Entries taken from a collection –

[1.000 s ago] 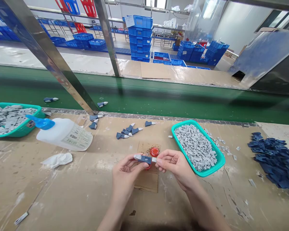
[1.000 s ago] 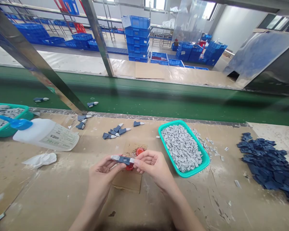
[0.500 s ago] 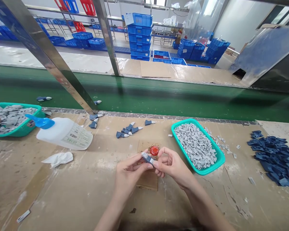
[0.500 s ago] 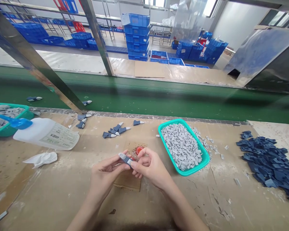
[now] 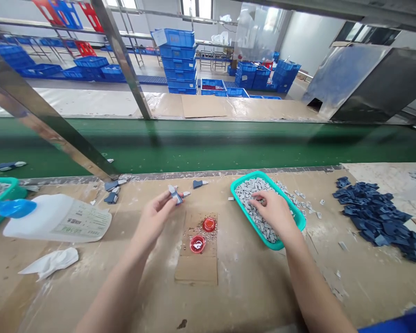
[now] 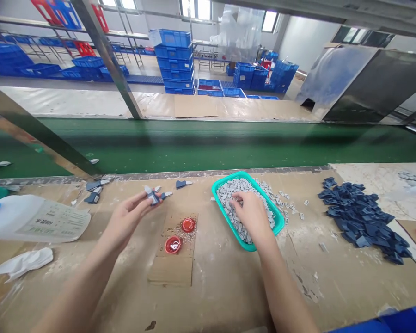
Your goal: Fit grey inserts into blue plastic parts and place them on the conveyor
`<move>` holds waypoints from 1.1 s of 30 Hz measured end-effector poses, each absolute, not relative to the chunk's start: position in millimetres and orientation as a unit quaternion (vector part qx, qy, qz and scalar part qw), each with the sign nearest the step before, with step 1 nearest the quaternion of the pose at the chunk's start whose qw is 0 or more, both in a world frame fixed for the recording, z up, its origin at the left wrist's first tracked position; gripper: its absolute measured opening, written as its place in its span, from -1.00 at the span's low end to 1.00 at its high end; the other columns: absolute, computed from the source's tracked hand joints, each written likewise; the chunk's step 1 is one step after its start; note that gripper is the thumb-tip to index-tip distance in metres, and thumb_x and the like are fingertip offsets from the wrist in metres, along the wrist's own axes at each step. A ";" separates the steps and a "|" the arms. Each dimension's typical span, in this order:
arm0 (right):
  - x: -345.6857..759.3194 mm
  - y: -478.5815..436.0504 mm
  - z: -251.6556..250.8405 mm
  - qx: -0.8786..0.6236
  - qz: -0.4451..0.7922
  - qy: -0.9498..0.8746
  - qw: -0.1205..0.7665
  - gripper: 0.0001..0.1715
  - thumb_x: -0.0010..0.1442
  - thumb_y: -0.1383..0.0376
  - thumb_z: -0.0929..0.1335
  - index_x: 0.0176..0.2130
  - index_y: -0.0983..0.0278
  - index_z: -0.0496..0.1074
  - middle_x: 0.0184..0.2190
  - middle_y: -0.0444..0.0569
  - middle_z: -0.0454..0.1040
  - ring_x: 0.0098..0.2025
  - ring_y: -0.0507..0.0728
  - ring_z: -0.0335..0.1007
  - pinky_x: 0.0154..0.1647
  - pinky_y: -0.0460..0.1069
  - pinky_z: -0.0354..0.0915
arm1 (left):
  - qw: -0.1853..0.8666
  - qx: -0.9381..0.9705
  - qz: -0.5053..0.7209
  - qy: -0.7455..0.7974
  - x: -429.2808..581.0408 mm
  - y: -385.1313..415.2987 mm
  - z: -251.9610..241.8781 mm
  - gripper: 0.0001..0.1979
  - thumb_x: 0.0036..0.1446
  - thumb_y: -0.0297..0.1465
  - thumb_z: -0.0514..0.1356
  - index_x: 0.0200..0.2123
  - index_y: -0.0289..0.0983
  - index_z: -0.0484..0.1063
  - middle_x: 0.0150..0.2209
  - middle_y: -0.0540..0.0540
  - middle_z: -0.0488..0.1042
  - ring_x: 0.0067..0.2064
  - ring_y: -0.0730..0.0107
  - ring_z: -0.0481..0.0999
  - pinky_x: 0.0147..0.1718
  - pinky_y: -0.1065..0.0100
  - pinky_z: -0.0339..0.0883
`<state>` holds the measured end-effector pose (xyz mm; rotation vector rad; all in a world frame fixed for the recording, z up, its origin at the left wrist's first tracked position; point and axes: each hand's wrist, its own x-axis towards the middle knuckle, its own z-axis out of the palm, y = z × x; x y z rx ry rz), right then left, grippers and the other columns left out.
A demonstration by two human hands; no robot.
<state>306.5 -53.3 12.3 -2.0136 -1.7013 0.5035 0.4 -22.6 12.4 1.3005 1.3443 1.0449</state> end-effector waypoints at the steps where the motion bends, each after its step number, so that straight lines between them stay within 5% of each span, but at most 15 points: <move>1: 308.1 -48.3 8.3 -0.734 0.168 -0.627 0.201 -0.78 0.13 0.19 0.33 -0.24 0.18 0.52 -0.27 0.01 0.53 -0.26 0.21 0.42 -0.31 0.02 0.19 | 0.419 0.597 0.383 0.567 -3.0 -3.5 11.0 -0.60 0.14 -0.23 0.09 0.00 -0.30 0.39 -0.06 -0.20 0.52 -0.04 0.20 0.50 -0.08 0.29 0.36; 5: 298.6 -38.1 1.5 -0.745 0.139 -0.634 0.155 -0.84 0.12 0.26 0.35 -0.33 0.23 0.54 -0.33 0.07 0.52 -0.27 0.23 0.42 -0.34 0.00 0.14 | 0.229 0.706 0.271 0.613 -5.4 74.1 2.5 -0.60 0.15 -0.38 0.00 0.04 -0.34 0.33 -0.10 -0.27 0.50 -0.05 0.09 0.46 -0.10 0.19 0.33; 12: 291.0 -41.9 3.6 -0.744 0.128 -0.634 0.169 -0.75 0.21 0.31 0.25 -0.43 0.30 0.44 -0.41 0.09 0.49 -0.34 0.19 0.39 -0.39 -0.01 0.14 | 0.116 0.754 0.201 0.614 0.1 142.4 -15.1 -0.38 0.02 -0.60 0.02 0.21 -0.48 0.10 -0.12 -0.39 0.45 -0.03 -0.05 0.39 -0.05 0.05 0.21; 16: 294.5 -46.5 5.6 -0.723 0.222 -0.590 0.284 -0.78 0.18 0.19 0.29 -0.40 0.26 0.42 -0.42 0.01 0.52 -0.36 0.16 0.45 -0.37 -0.02 0.27 | 0.078 0.774 0.199 0.596 7.4 127.4 -18.7 -0.43 0.09 -0.58 -0.03 0.21 -0.54 0.08 -0.01 -0.49 0.35 0.06 -0.10 0.28 0.03 -0.02 0.10; 22: 299.4 -56.6 7.5 -0.624 0.408 -0.554 0.369 -0.57 0.12 0.16 0.34 -0.02 0.24 0.44 -0.16 0.05 0.54 -0.13 0.21 0.47 -0.12 0.07 0.37 | 0.113 0.834 0.169 0.512 33.1 78.3 -24.1 -0.65 0.13 -0.37 0.08 0.00 -0.29 0.37 -0.16 -0.24 0.42 -0.04 0.06 0.36 -0.04 0.14 0.23; 28: 296.4 -65.4 9.1 -0.591 0.423 -0.565 0.390 -0.74 0.18 0.19 0.30 -0.19 0.19 0.52 -0.12 0.00 0.54 -0.03 0.23 0.42 0.02 0.14 0.30 | 0.162 0.829 0.191 0.499 39.0 64.6 -19.8 -0.78 0.06 -0.53 0.10 -0.23 -0.30 0.48 -0.25 -0.23 0.42 -0.10 0.07 0.42 -0.07 0.10 0.27; 33: 285.4 -74.4 16.0 -0.601 0.444 -0.512 0.424 -0.80 0.15 0.18 0.34 -0.24 0.21 0.47 -0.24 0.02 0.56 -0.18 0.22 0.49 -0.16 0.10 0.40 | 0.223 0.795 0.261 0.501 26.7 24.5 2.6 -0.74 0.18 -0.40 0.04 -0.08 -0.24 0.39 -0.10 -0.18 0.44 -0.06 0.21 0.46 -0.10 0.20 0.37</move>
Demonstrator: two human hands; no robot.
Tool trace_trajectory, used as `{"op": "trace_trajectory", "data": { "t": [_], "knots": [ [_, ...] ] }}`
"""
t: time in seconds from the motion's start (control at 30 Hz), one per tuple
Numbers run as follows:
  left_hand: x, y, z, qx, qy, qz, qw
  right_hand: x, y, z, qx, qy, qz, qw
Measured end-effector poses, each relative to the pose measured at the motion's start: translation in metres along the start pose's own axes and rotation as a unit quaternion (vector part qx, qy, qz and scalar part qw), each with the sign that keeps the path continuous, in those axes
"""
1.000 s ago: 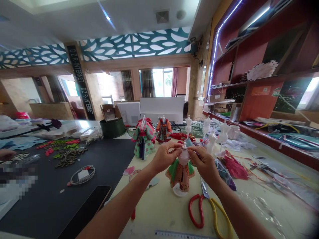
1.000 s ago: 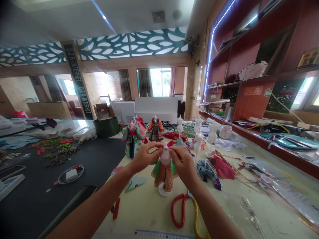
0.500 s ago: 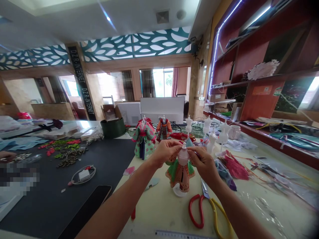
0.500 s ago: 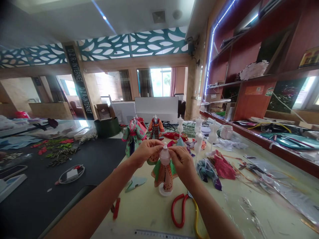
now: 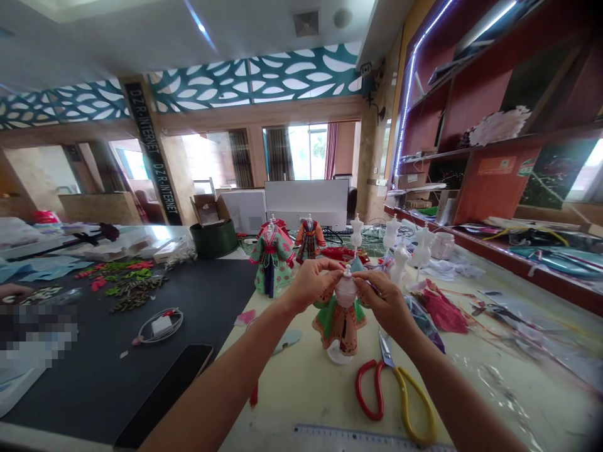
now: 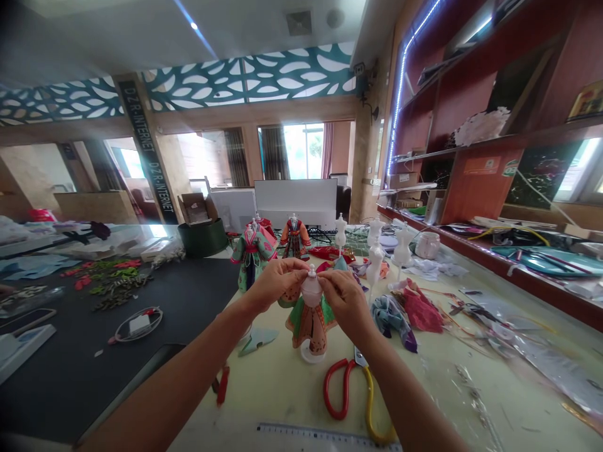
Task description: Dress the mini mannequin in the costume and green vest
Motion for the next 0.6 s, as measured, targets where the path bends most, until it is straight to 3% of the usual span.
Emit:
{"op": "trace_trajectory", "data": {
  "t": [0.43,0.6],
  "knots": [
    [0.007,0.003,0.007,0.01,-0.016,-0.054,0.998,0.001,0.005,-0.001,-0.027,-0.015,-0.045,0.999],
    [0.012,0.005,0.013,-0.001,0.03,-0.036,0.999,-0.004,0.008,0.0,-0.041,-0.003,-0.05,0.998]
  ]
}}
Point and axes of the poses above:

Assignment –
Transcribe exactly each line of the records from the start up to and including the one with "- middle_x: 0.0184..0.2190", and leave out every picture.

Exercise answer –
[1.000 s ago] 
[1.000 s ago] 
[0.500 s ago] 
[0.500 s ago] 
[now] 
[now] 
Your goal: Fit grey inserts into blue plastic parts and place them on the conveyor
`<move>` holds waypoints from 1.1 s of 30 Hz measured end-effector poses, each absolute, not relative to the chunk's start: position in millimetres and orientation as a unit quaternion (vector part qx, qy, qz and scalar part qw), each with the sign nearest the step before, with step 1 nearest the quaternion of the pose at the chunk's start whose qw is 0 or more, both in a world frame fixed for the recording, z up, its origin at the left wrist's first tracked position; gripper: its absolute measured opening, written as its place in its span, from -1.00 at the span's low end to 1.00 at its high end; the other columns: absolute, computed from the source's tracked hand joints, each written likewise; the chunk's step 1 is one step after its start; note that gripper is the thumb-tip to index-tip distance in metres, and thumb_x and the like are fingertip offsets from the wrist in metres, along the wrist's own axes at each step. A ";" separates the steps and a "|" the arms. Each dimension's typical span, in this order:
arm0 (right):
  - x: -345.6857..759.3194 mm
  - y: -478.5815..436.0504 mm
  - z: -251.6556..250.8405 mm
  - qx: -0.8786..0.6236
  - qz: -0.4451..0.7922
  - qy: -0.9498..0.8746
  - qw: -0.1205..0.7665
  - gripper: 0.0001..0.1715
  - thumb_x: -0.0010..0.1442
  - thumb_y: -0.1383..0.0376
  - thumb_z: -0.0929..0.1335
  - index_x: 0.0176..0.2130
  - index_y: -0.0983..0.0278
  - index_z: -0.0496..0.1074
  - middle_x: 0.0184..0.2190

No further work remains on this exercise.